> _What you are asked to do_: In the listing that follows, tally the lines containing "white"; give the count and nothing more.

> _Material shown_:
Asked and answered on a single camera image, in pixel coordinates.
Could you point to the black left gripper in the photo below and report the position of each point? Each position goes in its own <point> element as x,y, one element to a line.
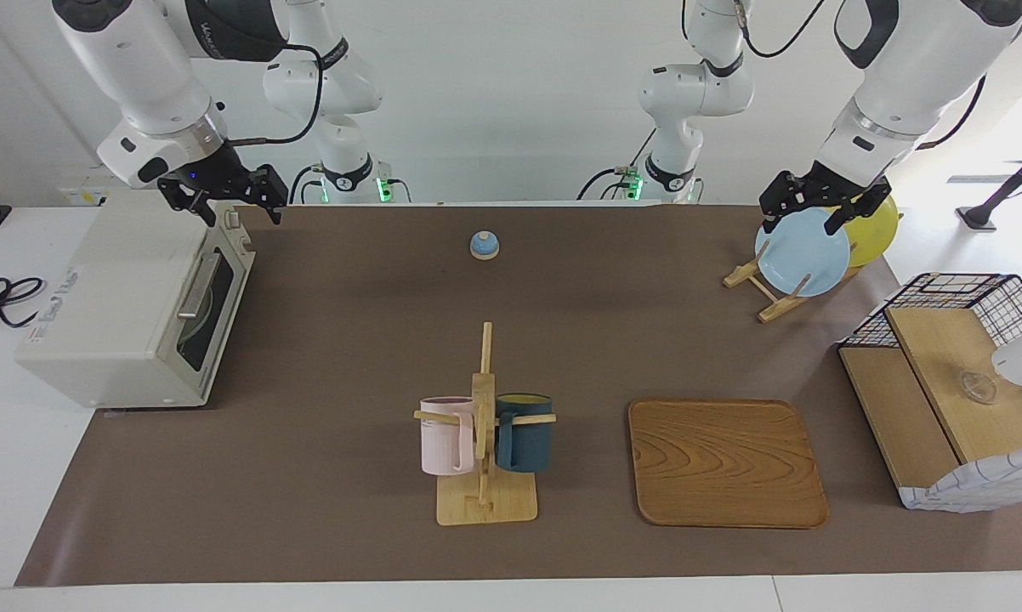
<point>830,189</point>

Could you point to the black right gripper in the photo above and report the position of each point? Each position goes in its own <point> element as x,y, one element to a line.
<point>209,174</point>

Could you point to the glass oven door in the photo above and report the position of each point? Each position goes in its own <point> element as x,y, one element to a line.
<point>198,285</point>

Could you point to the pale green plate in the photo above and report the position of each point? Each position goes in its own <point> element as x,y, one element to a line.
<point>196,321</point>

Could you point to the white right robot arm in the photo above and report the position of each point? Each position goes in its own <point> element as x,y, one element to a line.
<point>145,68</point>

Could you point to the beige toaster oven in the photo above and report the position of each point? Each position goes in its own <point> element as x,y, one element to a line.
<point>103,297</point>

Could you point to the light blue plate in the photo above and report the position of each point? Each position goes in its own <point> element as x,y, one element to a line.
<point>804,255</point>

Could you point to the yellow plate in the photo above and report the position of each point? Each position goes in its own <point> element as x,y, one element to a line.
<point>877,238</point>

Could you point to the wooden plate rack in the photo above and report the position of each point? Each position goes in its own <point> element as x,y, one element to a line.
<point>775,308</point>

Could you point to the white power box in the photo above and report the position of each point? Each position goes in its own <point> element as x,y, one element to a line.
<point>82,195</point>

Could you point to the brown table mat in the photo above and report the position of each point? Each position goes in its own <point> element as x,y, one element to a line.
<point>324,340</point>

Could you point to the black stand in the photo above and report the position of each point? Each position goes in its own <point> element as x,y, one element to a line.
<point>1000,195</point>

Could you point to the wooden shelf unit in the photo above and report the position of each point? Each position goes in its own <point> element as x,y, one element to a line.
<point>1021,297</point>

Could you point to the small clear glass dish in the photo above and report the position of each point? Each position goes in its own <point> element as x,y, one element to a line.
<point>977,388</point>

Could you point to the small blue round bell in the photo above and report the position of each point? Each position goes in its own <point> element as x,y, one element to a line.
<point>484,245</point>

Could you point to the brown wooden tray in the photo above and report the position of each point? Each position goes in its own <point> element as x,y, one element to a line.
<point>723,463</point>

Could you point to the pink mug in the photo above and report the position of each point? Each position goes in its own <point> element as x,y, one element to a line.
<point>443,438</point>

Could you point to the white checked cloth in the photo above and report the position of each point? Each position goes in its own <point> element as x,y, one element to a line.
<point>987,484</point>

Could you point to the dark blue mug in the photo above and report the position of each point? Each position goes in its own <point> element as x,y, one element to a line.
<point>528,442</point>

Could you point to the wooden mug tree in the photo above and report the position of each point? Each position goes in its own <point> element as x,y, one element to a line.
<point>483,501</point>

> _Answer section_: 3